→ The problem: This task calls for copying every line of the records that includes the word "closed".

+++ Data section

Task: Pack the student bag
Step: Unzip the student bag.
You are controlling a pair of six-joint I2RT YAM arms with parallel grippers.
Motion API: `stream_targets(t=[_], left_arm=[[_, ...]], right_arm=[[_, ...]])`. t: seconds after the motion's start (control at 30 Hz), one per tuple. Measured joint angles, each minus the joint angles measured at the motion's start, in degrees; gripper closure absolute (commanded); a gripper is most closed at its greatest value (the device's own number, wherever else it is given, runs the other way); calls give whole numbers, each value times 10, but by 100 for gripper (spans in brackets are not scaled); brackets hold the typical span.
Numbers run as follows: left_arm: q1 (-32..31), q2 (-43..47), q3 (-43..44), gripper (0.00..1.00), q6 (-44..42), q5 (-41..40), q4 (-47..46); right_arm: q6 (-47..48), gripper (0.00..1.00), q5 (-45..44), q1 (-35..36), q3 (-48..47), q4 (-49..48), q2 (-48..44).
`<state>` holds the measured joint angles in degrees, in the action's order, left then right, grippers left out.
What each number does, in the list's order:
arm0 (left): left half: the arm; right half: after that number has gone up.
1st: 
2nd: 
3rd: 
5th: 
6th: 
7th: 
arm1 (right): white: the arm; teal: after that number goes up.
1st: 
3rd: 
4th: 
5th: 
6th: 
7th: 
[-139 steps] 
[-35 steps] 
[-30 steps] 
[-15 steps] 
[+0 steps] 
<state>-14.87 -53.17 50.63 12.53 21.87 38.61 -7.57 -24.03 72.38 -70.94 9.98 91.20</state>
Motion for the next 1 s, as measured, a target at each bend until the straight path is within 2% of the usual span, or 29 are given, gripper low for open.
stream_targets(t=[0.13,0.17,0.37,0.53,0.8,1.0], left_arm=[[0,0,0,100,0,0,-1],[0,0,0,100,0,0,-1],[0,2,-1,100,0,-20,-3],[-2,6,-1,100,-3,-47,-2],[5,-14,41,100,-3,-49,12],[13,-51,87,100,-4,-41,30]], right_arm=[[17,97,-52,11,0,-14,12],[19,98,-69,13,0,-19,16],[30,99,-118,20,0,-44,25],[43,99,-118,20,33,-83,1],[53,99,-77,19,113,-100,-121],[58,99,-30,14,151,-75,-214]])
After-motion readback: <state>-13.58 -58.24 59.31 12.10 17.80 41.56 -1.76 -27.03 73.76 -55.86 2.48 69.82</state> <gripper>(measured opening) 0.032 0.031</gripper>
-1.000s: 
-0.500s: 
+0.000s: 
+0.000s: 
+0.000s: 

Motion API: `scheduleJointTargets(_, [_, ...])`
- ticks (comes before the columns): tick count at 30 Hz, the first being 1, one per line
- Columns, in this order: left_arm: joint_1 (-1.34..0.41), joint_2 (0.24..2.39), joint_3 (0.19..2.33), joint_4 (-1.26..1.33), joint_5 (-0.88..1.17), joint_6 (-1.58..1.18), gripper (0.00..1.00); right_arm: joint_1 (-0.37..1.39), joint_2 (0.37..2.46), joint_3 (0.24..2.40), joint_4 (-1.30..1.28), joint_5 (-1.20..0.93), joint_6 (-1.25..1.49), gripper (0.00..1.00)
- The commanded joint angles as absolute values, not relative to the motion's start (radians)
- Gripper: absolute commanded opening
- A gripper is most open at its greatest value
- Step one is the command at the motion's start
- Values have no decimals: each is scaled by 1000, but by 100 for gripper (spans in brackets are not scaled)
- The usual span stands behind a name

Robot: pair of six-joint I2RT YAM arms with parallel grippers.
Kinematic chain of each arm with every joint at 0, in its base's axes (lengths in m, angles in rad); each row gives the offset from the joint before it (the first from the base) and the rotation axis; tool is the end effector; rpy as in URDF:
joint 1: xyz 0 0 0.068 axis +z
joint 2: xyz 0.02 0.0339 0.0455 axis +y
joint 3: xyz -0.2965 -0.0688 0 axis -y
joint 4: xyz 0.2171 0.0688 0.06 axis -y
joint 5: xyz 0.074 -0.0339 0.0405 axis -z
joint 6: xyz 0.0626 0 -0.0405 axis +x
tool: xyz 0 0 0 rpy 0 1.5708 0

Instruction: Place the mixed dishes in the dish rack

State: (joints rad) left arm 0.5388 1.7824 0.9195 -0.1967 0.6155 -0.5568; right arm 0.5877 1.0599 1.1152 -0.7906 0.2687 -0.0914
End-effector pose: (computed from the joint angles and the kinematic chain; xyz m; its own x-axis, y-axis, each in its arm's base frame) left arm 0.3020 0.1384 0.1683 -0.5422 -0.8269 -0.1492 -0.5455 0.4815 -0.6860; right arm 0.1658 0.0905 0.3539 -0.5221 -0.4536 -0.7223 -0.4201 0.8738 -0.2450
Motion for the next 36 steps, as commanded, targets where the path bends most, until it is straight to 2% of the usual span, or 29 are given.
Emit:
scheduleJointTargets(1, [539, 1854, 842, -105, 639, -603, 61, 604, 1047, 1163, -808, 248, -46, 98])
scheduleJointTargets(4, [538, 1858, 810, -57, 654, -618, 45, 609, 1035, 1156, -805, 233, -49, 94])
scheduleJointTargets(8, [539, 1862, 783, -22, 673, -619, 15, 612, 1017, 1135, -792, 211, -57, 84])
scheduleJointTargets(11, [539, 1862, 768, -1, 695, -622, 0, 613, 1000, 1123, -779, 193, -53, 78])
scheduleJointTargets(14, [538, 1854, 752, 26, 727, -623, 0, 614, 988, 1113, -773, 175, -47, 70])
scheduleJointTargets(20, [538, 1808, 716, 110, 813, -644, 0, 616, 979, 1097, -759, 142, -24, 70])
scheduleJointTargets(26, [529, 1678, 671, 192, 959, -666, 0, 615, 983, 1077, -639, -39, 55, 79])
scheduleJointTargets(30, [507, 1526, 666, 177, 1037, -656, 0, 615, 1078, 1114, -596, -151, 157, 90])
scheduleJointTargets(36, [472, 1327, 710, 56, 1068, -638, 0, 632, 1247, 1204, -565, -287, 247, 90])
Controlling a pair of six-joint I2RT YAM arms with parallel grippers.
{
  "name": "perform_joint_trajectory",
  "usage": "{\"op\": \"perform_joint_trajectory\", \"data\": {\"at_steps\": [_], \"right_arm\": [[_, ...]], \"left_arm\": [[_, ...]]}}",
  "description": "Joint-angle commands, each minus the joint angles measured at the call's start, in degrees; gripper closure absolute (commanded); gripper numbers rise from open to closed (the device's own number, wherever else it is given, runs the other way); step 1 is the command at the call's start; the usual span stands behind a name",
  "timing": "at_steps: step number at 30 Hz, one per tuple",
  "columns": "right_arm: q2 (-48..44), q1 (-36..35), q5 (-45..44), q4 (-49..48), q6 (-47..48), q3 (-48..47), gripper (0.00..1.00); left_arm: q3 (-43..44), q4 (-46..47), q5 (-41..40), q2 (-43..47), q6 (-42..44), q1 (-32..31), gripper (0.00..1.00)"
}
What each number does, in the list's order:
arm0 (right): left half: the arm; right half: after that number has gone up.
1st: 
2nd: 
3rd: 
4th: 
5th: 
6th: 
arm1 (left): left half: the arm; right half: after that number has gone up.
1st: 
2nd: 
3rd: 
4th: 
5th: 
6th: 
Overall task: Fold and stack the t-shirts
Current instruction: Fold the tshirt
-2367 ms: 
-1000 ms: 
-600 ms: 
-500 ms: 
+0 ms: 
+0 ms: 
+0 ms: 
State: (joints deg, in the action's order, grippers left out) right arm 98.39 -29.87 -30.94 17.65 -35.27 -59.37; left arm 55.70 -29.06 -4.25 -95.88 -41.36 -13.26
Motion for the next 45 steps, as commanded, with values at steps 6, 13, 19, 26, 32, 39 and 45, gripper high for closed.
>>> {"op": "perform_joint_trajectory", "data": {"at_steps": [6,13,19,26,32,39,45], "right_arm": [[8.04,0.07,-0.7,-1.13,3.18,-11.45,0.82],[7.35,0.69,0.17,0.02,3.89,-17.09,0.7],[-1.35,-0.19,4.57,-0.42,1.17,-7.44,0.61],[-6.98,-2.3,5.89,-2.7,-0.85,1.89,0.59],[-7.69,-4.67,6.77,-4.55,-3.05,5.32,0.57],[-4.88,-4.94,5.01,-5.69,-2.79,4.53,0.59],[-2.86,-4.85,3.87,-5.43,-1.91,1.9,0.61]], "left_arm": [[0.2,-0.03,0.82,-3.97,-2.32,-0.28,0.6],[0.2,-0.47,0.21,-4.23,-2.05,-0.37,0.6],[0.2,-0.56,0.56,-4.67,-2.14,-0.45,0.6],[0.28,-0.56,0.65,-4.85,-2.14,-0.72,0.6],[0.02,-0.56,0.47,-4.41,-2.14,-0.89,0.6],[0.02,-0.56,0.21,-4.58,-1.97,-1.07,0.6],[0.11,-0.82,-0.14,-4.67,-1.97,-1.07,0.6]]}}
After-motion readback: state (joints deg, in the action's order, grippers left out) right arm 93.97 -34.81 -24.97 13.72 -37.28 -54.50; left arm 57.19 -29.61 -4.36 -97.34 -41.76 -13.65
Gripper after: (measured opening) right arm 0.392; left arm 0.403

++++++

→ Written solution:
Motion API: `stream_targets(t=[_], left_arm=[[_, ...]], right_arm=[[_, ...]])`. t: seconds after the motion's start (control at 30 Hz), one per tuple. Measured joint angles, each minus the joint angles measured at the motion's start, in degrees; gripper closure absolute (commanded); a gripper is most closed at its greatest value (the device's own number, wherever else it is given, runs the other way); calls give whole numbers, each value times 10, but by 100 for gripper (spans in brackets are not scaled); brackets hold the typical span.
  "description": "Joint-angle commands, each minus the joint angles measured at the call's start, in degrees; gripper closure absolute (commanded); gripper numbers rise from open to closed (the device's own number, wherever else it is given, runs the other way); step 1 is the command at the call's start; the usual span stands behind a name",
Motion for the next 45 steps, as commanded, with values at steps 6, 13, 19, 26, 32, 39 and 45, gripper high for closed.

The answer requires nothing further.